Background: Recent advances in rational adjuvant design and antigen selection have enabled a new generation of vaccines with potential to treat and prevent infectious disease. The aim of this study was to assess whether therapeutic immunization could impact the course of Mycobacterium tuberculosis infection with use of a candidate tuberculosis vaccine antigen, ID93, formulated in a synthetic nanoemulsion adjuvant, GLA-SE, administered in combination with existing first-line chemotherapeutics rifampicin and isoniazid.
Methods: We used a mouse model of fatal tuberculosis and the established cynomolgus monkey model to design an immuno-chemotherapeutic strategy to increase long-term survival and reduce bacterial burden, compared with standard antibiotic chemotherapy alone.

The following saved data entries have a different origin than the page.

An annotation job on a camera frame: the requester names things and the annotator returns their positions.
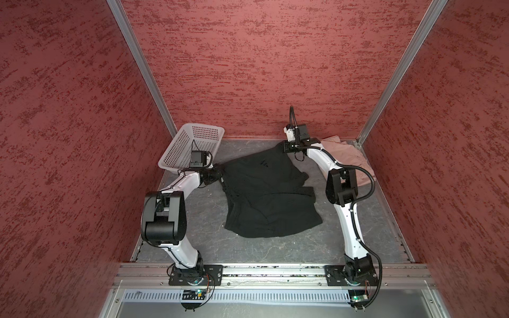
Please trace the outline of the pink shorts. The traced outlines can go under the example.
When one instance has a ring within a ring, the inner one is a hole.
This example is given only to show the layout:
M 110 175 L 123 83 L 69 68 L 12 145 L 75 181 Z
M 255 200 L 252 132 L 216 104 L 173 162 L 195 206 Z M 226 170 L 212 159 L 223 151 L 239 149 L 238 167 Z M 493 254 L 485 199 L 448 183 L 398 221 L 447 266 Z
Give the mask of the pink shorts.
M 368 164 L 367 159 L 362 152 L 355 148 L 352 144 L 342 141 L 338 136 L 331 136 L 321 141 L 322 146 L 337 161 L 345 165 L 360 166 L 368 171 L 375 180 L 375 173 Z

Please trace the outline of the black shorts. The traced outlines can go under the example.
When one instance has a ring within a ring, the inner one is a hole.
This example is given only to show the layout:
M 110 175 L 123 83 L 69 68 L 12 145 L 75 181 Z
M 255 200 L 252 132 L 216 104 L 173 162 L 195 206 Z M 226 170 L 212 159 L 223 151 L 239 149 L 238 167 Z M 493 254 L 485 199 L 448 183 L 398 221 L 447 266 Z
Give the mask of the black shorts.
M 295 235 L 321 225 L 309 178 L 283 144 L 217 165 L 227 198 L 225 228 L 249 238 Z

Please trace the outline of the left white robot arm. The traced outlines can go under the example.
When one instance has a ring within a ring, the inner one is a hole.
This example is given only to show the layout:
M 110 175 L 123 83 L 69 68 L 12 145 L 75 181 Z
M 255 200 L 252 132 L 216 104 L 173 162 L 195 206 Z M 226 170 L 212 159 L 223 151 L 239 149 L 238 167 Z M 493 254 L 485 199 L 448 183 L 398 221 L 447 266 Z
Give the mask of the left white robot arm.
M 197 286 L 208 280 L 221 284 L 223 266 L 204 264 L 187 233 L 186 198 L 201 186 L 218 181 L 221 173 L 215 168 L 188 168 L 178 172 L 178 177 L 167 188 L 149 192 L 144 199 L 141 217 L 143 242 L 166 252 L 174 261 L 171 282 Z

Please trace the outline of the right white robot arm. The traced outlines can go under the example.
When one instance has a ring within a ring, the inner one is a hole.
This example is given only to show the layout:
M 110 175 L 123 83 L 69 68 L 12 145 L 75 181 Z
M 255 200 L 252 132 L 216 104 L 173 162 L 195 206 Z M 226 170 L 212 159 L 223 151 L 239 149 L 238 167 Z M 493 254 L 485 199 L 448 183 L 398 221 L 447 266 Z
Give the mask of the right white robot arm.
M 373 264 L 376 261 L 381 266 L 381 259 L 366 245 L 357 213 L 357 204 L 370 198 L 375 192 L 372 174 L 360 166 L 340 163 L 320 143 L 285 140 L 283 149 L 285 153 L 303 153 L 326 173 L 326 197 L 338 214 L 345 243 L 343 277 L 346 282 L 351 286 L 358 286 L 369 279 L 374 283 L 381 283 L 383 269 L 376 270 Z M 359 196 L 358 171 L 364 173 L 371 184 L 370 190 L 364 196 Z

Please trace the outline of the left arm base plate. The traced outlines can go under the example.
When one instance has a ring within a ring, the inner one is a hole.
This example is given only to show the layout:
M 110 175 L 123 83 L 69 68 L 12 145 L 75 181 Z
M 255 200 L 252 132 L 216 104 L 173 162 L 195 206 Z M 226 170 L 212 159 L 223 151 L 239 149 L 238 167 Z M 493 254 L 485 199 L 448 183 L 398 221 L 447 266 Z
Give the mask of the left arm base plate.
M 193 269 L 172 268 L 168 277 L 169 286 L 220 286 L 223 265 L 206 264 Z

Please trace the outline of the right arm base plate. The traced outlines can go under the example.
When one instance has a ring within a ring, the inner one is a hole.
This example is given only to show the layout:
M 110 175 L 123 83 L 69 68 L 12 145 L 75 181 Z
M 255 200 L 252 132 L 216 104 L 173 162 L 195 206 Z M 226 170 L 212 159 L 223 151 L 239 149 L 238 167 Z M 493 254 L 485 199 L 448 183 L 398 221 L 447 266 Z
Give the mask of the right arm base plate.
M 328 286 L 358 287 L 363 286 L 367 281 L 374 287 L 379 282 L 379 275 L 372 265 L 325 265 L 323 269 Z

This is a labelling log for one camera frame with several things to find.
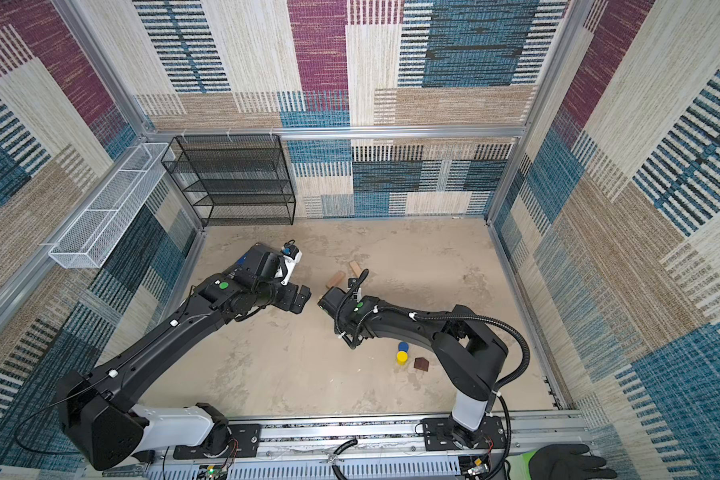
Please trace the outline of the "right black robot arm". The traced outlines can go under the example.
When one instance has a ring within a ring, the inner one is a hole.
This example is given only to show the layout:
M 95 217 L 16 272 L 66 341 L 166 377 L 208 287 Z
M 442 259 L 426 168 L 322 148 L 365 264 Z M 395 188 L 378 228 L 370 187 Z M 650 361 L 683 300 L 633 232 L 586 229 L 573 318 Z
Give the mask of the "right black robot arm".
M 434 353 L 457 390 L 441 437 L 460 448 L 475 448 L 484 440 L 484 418 L 500 390 L 530 364 L 530 347 L 516 328 L 463 305 L 421 311 L 373 296 L 357 299 L 352 290 L 333 287 L 318 306 L 352 350 L 364 340 L 388 338 Z

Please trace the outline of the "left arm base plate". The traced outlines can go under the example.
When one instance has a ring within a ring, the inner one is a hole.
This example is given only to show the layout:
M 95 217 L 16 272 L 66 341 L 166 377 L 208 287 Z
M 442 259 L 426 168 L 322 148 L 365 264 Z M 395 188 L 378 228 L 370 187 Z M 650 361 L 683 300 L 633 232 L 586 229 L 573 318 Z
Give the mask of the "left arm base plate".
M 198 446 L 174 448 L 175 460 L 253 458 L 257 455 L 261 424 L 225 424 L 214 426 Z

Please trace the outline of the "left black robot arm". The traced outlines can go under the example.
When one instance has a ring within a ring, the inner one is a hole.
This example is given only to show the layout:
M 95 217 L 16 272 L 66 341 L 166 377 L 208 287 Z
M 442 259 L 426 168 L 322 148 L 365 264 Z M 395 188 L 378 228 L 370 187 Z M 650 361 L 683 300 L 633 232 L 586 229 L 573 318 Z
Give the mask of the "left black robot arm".
M 176 446 L 200 455 L 227 455 L 233 445 L 227 418 L 208 403 L 148 408 L 142 394 L 184 354 L 231 322 L 269 306 L 299 314 L 311 297 L 291 283 L 301 252 L 294 241 L 279 250 L 254 244 L 240 259 L 194 287 L 177 310 L 122 353 L 58 384 L 62 432 L 98 471 L 146 451 Z

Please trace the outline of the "black green gloved hand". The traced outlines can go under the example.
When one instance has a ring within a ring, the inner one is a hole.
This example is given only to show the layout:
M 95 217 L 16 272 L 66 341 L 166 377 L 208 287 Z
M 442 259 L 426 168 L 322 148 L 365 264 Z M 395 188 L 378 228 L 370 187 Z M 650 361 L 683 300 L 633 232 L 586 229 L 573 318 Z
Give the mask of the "black green gloved hand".
M 593 455 L 585 444 L 552 444 L 505 461 L 505 478 L 511 480 L 616 479 L 607 461 Z

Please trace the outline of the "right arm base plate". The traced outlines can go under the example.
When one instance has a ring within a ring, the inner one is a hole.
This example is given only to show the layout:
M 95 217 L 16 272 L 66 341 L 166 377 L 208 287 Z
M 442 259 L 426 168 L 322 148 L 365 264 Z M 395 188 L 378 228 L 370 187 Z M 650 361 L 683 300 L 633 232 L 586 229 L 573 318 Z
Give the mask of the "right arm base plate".
M 496 416 L 485 416 L 475 431 L 457 423 L 451 417 L 429 417 L 421 421 L 427 451 L 503 449 L 507 427 Z

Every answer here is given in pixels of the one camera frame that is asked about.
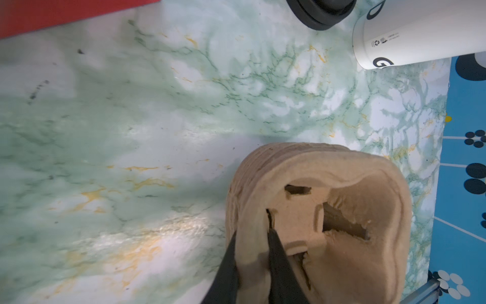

Results: This combined approach induced robust and durable pluripotent antigen-specific T helper-1-type immune responses, decreased bacterial burden, reduced the duration of conventional chemotherapy required for survival, and decreased M. tuberculosis-induced lung pathology, compared with chemotherapy alone.
Conclusions: These results demonstrate the ability of therapeutic immunization to significantly enhance the efficacy of chemotherapy against tuberculosis and other infectious diseases, with implications for treatment duration, patient compliance, and more optimal resource allocation.